There really aren’t any dumb questions, so please fire away. If you’ve been reading this blog and are finding something hard to grasp, it’s 100% because I’ve failed to provide a good explanation. And you can bet that, if I’ve failed to explain something to you, I’ve also failed to explain it to many other people reading this blog. So ask, already!

Look at it this way: If you don’t step forward and ask, I’m just going to have to make some questions up, and mine will be more boring for everyone else than yours will be.

Should you hold real estate in an LLC?

Lots of buyers ask me about holding properties within an entity like an LLC, instead of in their own names. I’ll share the advice I give them with you, but only if you promise to remember that I am not a lawyer and this is not legal advice.

First, let’s be clear about why someone would want to hold a property in an entity. The advantage is mostly liability protection. By creating a separate entity to own the real estate, you are theoretically placing a shield between the property and your personal wealth.

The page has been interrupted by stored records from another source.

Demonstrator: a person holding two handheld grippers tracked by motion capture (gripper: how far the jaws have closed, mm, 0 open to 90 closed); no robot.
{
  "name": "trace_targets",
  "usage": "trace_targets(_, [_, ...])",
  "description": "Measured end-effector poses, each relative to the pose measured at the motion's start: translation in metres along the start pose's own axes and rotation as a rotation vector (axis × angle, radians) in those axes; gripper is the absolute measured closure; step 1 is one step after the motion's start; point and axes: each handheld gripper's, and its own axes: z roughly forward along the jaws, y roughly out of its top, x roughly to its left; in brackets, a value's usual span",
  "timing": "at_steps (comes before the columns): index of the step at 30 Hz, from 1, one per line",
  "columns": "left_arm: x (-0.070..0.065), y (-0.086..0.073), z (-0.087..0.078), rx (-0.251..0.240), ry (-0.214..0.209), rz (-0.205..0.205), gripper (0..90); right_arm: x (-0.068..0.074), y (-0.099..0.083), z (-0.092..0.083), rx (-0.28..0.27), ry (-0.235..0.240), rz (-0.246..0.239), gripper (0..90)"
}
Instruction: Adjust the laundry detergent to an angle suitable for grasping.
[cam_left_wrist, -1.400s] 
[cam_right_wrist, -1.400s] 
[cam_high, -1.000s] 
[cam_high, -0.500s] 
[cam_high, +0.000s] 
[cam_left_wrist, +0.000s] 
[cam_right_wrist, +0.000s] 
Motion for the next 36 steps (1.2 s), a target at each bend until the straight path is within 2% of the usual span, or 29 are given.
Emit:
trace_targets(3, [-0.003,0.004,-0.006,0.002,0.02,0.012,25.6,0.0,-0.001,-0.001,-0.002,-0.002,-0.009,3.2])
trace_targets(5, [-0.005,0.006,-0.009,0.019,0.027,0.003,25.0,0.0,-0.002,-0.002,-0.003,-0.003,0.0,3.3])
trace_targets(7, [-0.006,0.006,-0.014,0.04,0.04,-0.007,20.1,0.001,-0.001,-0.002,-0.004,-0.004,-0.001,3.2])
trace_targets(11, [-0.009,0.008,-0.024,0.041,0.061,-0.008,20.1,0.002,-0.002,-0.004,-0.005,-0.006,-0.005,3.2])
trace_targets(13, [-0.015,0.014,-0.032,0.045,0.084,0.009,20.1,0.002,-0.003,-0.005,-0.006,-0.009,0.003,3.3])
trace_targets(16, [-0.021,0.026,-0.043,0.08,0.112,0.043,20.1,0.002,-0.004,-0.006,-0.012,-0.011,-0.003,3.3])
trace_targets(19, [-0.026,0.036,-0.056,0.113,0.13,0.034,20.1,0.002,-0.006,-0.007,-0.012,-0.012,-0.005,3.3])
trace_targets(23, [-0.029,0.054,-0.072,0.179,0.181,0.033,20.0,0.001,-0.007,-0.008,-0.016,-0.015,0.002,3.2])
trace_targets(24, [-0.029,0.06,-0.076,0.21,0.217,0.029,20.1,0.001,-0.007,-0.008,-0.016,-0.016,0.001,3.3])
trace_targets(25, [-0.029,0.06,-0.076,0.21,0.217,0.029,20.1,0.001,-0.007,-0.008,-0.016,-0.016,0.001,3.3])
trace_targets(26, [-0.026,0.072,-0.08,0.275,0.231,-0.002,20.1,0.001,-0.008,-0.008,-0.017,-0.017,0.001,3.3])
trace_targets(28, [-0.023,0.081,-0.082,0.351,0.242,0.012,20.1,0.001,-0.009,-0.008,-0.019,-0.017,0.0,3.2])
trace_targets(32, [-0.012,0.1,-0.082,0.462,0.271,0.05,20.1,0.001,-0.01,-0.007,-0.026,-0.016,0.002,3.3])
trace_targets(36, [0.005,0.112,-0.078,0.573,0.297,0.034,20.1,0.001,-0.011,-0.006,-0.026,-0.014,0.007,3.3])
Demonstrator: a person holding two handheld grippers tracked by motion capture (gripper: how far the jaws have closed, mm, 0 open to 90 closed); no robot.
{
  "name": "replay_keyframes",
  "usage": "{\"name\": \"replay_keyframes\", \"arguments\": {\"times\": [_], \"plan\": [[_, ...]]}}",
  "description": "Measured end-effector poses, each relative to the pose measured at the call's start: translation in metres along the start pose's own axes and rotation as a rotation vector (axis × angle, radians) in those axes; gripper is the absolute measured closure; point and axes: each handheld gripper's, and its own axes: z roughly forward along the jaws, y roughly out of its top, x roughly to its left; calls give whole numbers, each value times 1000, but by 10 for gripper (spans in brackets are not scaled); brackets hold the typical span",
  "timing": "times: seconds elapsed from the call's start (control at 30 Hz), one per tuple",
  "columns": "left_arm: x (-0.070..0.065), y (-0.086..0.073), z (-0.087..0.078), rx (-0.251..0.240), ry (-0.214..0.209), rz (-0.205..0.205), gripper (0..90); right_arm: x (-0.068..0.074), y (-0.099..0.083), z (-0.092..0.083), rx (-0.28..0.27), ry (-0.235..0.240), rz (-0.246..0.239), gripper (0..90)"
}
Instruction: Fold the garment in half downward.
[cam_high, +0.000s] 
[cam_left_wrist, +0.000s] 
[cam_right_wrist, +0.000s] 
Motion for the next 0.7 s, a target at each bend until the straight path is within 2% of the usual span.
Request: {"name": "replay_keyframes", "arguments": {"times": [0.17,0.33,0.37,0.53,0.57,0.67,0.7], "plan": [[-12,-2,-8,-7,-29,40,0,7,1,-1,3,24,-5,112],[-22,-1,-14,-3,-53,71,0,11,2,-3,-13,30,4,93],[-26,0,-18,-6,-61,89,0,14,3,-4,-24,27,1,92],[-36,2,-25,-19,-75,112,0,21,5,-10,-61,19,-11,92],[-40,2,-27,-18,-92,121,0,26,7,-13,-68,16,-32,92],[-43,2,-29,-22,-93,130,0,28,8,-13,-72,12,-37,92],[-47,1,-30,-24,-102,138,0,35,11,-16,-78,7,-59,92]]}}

The idea is that, if something bad happens to the property, the badness stops at the entity level, rather than getting to you personally.

Now, let’s consider the downsides:

  1. Tax headaches. If you hold properties in separate LLCs, each one needs to file state and federal tax returns and issue you a K1 each year. That’s a lot of accountants’ time and, therefore, a lot of your money.
  2. Administrative headaches. In order to preserve the liability protection afforded you by the LLC, you need to be careful not to create the impression that there is no distinction between yourself and the LLC. This means separate letterhead, checking accounts, etc. – in other words, more hassle.
  3. Minimum LLC tax. In CA, an LLC with no revenue still owes the state $800 / year in taxes. This number goes up once revenue exceeds $200k (I think).
  4. Incompatible with owner-occupier mortgages. Banks are VERY familiar with the trick of putting an entity into bankruptcy in order to avoid foreclosure. While they’re willing to tolerate (and often encourage) LLCs for commercial properties (in this case, apartment buildings with 5+ units), they don’t like to see them on residential properties (1-4 units).
  5. Dubious liability shield. Courts have sometimes found that there is no distinction between an owner and the LLC (particularly if you screw up #2 above) and thereby allowed plaintiffs to “pierce the corporate veil” to go after the owner’s other assets. The law is somewhat unsettled on this point but you should be aware that the liability shield is far from absolute.

For most starting investors using owner-occupier mortgages, #4 above means that using an LLC is off-limits. If you’re just starting out by buying a small property for investment purposes with cash or an investor mortgage, I still don’t think I’d bother. But once you start getting into multiple properties, I’d try and move them into one LLC (if they’re small) or into separate entities (if they’re large).

For larger investors, funds, syndicators, etc., the gold standard is having each property in it’s own LLC (a so-called “single asset entity”).